The Valley is not much populated; you can easily go and get out of your busy schedule to relax in the beauty of nature.
River Dirang Chu-
The River Dirang Chu runs through this lovely village and is a great location to sit and relax. There are various wooden chairs along the river’s edge where you may enjoy some quality time with nature. You might perhaps take a seat adjacent to the lake on one of the rocks. The river’s pure water attracts a large number of birds. If you enjoy bird watching, bring a good pair of binoculars with you to Dirang.
Best time to visit –
The winter months from October till March are often considered ideal for visiting Dirang. However, you can visit the place anytime in the year.
Want To Know Offbeat Places To Visit In Arunachal Pradesh- Click Here
Is It Safe To Travel Arunachal Pradesh?
It is absolutely safe to travel to Arunachal both for men and women. The people of this northeastern state are most welcoming and kind. Women take the leads in all activities and therefore it is safest for women. If you are going to explore any part of this huge state, it is suggested to take a local guide who can show you the path to your destination as they know how to tackle any kind of inconvenience.
How is the food in Arunachal Pradesh?
You will find North Indian and Nepali cuisine as well as local food which is boiled and simple. Pork dishes are readily available at almost everywhere.

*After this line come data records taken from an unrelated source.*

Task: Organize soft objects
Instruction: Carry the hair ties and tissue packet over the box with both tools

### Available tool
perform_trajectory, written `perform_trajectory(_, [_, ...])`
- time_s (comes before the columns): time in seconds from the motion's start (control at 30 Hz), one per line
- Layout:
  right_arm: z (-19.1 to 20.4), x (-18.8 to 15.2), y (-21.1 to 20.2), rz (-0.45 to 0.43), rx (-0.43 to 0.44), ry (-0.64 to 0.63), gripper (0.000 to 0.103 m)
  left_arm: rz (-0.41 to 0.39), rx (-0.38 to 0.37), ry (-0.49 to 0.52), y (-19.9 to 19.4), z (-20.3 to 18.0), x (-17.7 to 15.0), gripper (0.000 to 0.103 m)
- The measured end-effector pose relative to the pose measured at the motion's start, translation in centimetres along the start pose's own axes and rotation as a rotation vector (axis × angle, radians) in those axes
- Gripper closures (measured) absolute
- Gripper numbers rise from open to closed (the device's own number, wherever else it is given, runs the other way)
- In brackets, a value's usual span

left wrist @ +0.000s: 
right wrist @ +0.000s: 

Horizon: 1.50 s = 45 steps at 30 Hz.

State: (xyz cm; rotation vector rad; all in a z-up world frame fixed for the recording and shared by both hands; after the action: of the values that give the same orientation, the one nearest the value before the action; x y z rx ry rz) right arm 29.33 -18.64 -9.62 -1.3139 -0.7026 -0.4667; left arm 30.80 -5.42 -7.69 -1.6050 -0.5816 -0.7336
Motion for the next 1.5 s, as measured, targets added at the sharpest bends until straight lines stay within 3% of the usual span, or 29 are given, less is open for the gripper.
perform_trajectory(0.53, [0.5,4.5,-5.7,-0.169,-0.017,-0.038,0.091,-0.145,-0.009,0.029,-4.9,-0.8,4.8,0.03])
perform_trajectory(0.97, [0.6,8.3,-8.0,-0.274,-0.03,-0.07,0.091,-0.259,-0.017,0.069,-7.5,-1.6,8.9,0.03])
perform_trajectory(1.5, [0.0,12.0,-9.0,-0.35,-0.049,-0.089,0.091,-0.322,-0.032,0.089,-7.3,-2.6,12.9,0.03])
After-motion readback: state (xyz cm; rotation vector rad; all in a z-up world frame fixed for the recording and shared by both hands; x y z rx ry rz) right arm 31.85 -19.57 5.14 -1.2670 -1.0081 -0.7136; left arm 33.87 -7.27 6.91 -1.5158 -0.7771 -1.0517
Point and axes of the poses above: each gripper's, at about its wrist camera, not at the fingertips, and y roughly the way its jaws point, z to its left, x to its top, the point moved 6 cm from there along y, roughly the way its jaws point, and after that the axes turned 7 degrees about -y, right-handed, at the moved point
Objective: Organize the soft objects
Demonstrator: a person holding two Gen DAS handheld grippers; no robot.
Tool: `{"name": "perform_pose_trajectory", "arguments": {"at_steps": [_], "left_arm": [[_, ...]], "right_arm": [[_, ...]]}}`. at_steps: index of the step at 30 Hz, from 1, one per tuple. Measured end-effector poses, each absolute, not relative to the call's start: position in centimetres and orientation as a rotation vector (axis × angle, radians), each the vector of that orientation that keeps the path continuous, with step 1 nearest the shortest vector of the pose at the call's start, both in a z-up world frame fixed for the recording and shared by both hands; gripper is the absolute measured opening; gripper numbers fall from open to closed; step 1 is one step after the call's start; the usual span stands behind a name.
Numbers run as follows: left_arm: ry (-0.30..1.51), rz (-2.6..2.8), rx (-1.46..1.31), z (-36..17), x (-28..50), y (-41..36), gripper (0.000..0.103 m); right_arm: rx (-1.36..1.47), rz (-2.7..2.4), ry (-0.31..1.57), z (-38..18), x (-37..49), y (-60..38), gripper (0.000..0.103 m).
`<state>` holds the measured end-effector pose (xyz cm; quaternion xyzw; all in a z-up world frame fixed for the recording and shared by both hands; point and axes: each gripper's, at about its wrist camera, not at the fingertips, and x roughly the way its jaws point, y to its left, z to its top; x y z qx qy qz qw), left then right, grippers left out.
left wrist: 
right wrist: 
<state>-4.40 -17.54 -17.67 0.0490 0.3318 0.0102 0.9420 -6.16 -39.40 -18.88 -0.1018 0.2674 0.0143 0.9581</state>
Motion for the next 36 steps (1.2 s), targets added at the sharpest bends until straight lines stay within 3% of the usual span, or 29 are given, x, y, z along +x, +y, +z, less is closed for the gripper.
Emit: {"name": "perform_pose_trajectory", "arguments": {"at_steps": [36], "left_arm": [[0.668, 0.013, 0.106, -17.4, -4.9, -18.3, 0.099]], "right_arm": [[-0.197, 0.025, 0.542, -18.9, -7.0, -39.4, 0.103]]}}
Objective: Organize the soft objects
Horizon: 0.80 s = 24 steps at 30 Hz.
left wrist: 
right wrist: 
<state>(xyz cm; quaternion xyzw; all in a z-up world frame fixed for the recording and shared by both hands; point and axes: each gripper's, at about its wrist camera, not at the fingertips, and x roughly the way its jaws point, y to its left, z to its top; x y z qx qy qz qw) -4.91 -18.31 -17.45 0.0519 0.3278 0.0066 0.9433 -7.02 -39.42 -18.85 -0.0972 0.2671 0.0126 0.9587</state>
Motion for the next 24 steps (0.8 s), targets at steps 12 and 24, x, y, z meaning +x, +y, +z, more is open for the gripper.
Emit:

Chicken dishes are available in limited number of restaurants However in Bomdila non veg dishes are not easily available.
Do I need ILP for Arunachal Pradesh?
Arunachal Pradesh falls under restricted area, official permission is required to enter the state, and therefore the visitors other than natives of Arunachal Pradesh are required to obtain an Inner Line Permit (ILP) to enter Arunachal Pradesh
Best Time to Visit Arunachal Pradesh
October and April are the best months to visit Arunachal Pradesh which are the winter and the spring months for the state. Arunachal is located at a high altitude, and so has pleasant weather throughout the year. During the summers (April to June) temperature might be too high to explore during the peak daytime hours.